## Exercise prompt
Copy, from the data below, each line that has the word "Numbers".

## Data provided
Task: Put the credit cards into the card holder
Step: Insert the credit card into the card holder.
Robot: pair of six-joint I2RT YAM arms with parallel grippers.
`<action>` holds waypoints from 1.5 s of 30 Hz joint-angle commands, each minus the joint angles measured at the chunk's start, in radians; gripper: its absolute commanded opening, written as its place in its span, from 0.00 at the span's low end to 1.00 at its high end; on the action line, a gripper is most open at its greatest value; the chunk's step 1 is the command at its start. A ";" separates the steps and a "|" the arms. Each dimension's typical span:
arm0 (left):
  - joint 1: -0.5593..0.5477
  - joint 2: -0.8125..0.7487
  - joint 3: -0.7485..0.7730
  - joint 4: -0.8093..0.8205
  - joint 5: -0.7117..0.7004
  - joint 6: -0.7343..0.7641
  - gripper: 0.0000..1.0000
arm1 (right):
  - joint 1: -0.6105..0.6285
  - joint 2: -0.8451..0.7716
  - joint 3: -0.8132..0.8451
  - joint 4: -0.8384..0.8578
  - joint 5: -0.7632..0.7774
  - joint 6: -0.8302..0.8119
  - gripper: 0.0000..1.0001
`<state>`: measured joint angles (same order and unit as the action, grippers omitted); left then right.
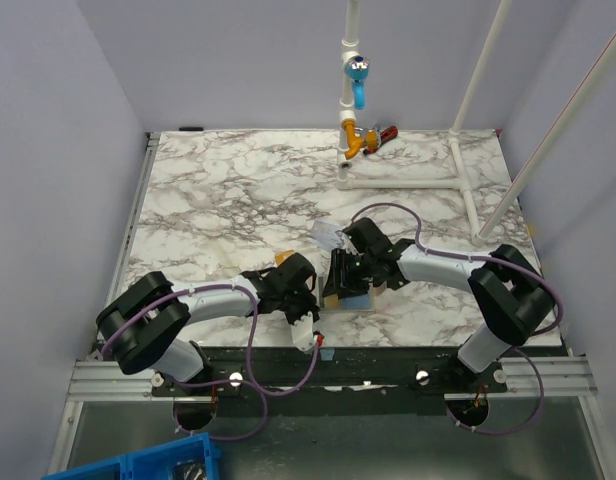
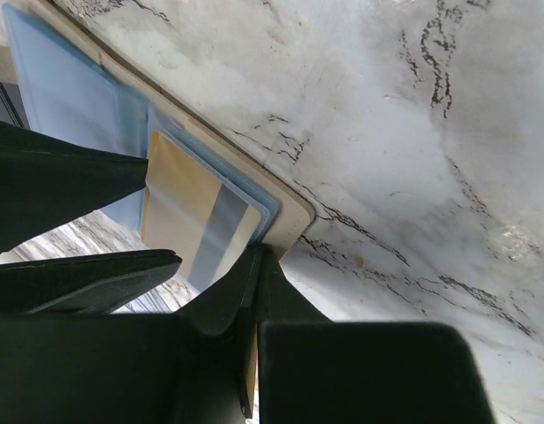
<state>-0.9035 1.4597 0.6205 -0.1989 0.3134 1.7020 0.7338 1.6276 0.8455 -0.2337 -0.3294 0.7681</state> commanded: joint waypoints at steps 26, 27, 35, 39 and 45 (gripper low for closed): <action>0.002 -0.011 -0.085 -0.007 -0.039 0.008 0.00 | -0.080 0.001 -0.060 -0.006 0.073 -0.033 0.05; 0.003 -0.017 -0.095 0.022 -0.044 -0.008 0.00 | -0.080 0.004 -0.066 0.006 0.063 -0.032 0.04; 0.003 -0.030 -0.136 0.140 -0.045 -0.025 0.00 | -0.055 0.006 -0.089 0.069 0.022 0.010 0.01; 0.002 -0.029 -0.127 0.127 -0.040 -0.019 0.00 | -0.021 0.013 -0.077 0.073 0.034 0.027 0.01; 0.006 -0.033 -0.116 0.125 -0.038 -0.035 0.00 | -0.010 0.010 -0.079 0.065 0.048 0.034 0.01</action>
<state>-0.9012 1.4143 0.5102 -0.0235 0.2909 1.6917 0.7036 1.6184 0.7731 -0.1806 -0.2901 0.7841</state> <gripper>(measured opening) 0.007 0.012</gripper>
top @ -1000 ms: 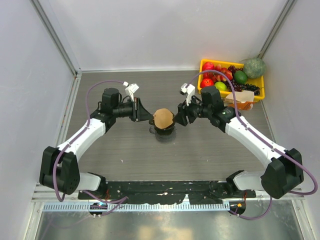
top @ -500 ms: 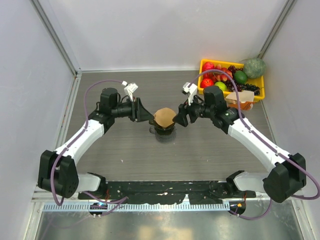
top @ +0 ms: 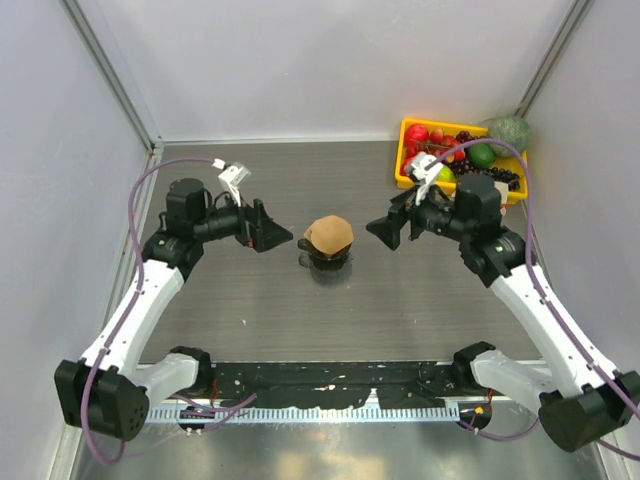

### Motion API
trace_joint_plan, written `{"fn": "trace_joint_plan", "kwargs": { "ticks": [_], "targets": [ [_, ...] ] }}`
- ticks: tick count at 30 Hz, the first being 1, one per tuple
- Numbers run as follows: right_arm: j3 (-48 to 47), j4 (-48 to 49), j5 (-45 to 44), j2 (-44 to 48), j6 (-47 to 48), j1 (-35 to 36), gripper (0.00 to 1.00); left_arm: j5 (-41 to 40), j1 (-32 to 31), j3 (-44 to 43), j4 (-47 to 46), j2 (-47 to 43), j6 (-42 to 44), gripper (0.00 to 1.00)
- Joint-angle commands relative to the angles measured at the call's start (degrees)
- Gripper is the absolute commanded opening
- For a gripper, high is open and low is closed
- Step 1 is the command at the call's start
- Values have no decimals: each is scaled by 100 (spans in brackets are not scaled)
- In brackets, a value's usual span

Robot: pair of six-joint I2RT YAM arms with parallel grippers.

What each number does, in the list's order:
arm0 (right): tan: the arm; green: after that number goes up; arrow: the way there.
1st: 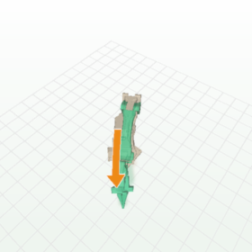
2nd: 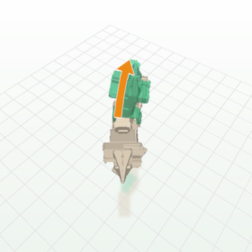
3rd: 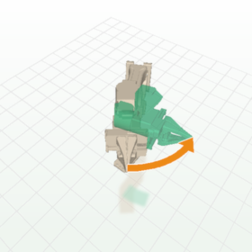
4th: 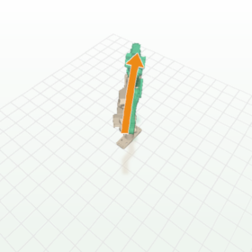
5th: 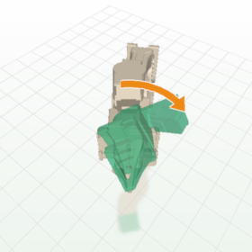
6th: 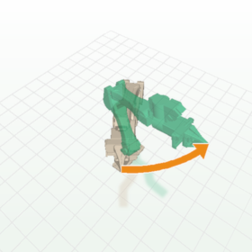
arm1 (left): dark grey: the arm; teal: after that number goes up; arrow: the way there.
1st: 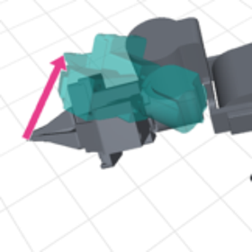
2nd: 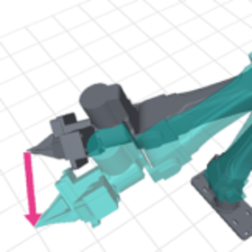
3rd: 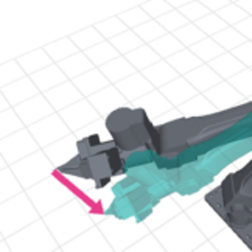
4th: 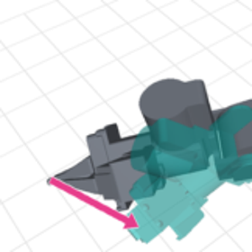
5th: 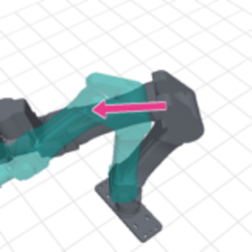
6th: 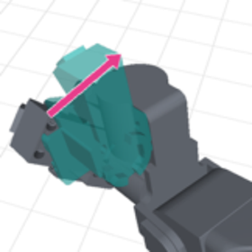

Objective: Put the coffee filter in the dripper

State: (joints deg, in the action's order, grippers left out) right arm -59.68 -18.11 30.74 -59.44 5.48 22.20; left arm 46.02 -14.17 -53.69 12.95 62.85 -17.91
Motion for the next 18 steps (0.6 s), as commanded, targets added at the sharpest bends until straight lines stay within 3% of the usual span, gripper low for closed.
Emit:
{"fn": "trace_joint_plan", "kwargs": {
  "ticks": [1, 7, 12, 18],
  "targets": [
    [219, -34, -86, 598, -64, -477, 95, -268, 484, -458, 1444, -361, 990, 99],
    [1009, -193, 11, 1162, 111, -1454, 95, -795, 1565, -327, 2378, -844, 1719, 99],
    [1450, -184, 46, 1207, 226, -1798, 95, -2016, 1584, 147, 2502, -1125, 2388, 99],
    [2013, 123, -191, 1268, 296, -1806, 95, -2413, 1585, 789, 2247, -1310, 2485, 99]
  ]
}}
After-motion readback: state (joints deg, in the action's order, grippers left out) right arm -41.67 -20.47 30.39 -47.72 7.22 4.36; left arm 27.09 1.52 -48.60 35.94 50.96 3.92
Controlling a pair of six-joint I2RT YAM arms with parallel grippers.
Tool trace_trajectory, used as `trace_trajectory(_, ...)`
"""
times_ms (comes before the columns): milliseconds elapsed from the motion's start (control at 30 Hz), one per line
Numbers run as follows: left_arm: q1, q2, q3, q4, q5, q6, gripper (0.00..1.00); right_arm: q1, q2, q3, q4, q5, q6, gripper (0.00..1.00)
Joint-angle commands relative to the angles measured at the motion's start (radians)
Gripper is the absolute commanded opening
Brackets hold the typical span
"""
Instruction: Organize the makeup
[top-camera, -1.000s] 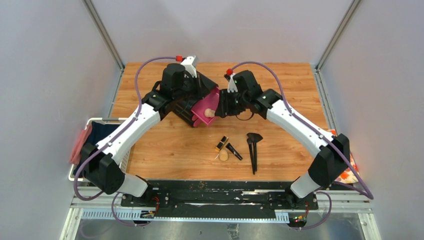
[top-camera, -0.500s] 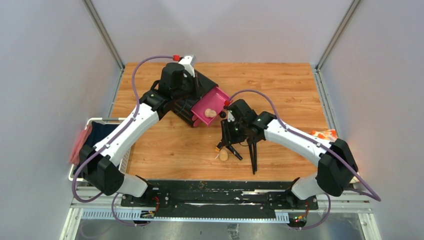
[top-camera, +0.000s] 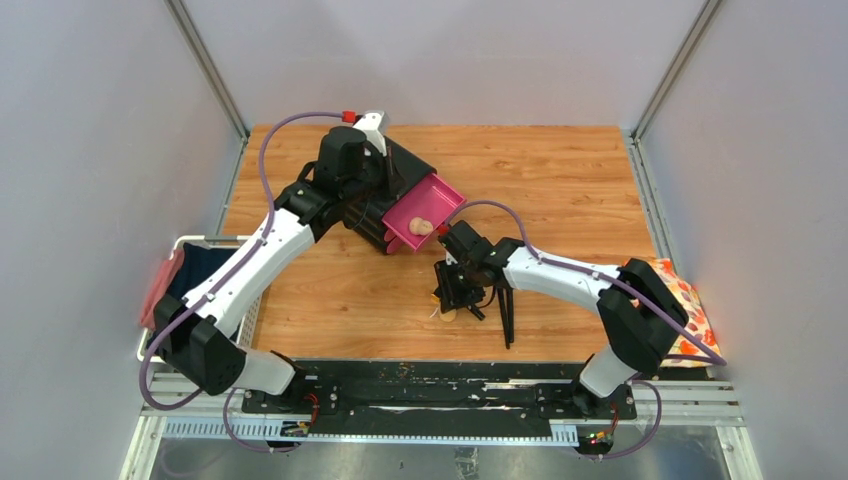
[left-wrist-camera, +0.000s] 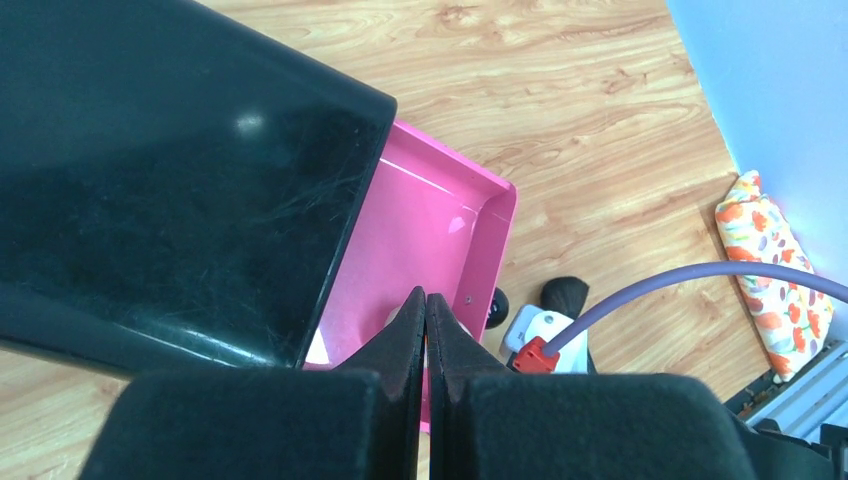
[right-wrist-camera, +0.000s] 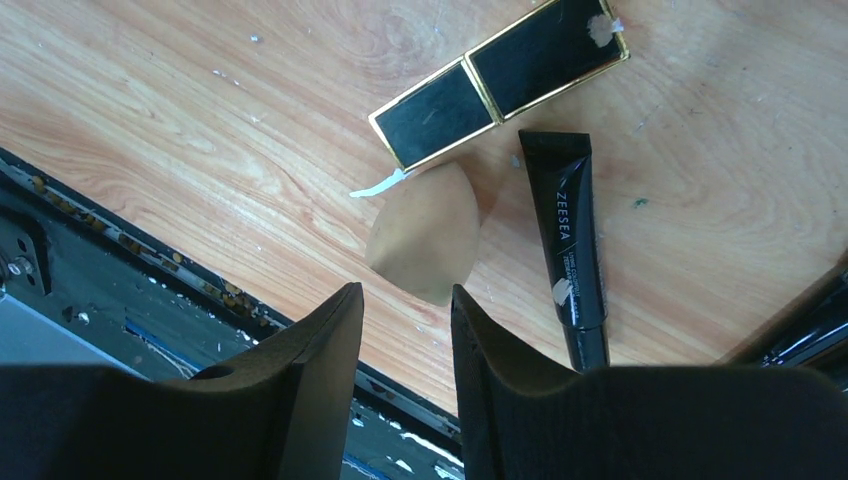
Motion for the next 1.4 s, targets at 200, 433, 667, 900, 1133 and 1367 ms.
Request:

## Finished task
- Numbers run as follows: right_arm: j3 (-48 to 47), j4 (-48 to 49), j5 (-45 to 44), j2 (-44 to 48), j6 (-47 to 48), j1 (-35 to 36), gripper (0.00 to 1.00); left_arm: j5 (-41 to 40), j1 (-32 to 31), j3 (-44 to 43), j4 (-47 to 46), j2 (-47 to 43), j6 (-42 to 44), gripper (0.00 to 1.00)
Numbers run as follows: left_arm: q1, q2, q3, q4, q5, q6, gripper (0.00..1.00); right_arm: q1, q2, q3, q4, q5, q6, gripper (0.00..1.00)

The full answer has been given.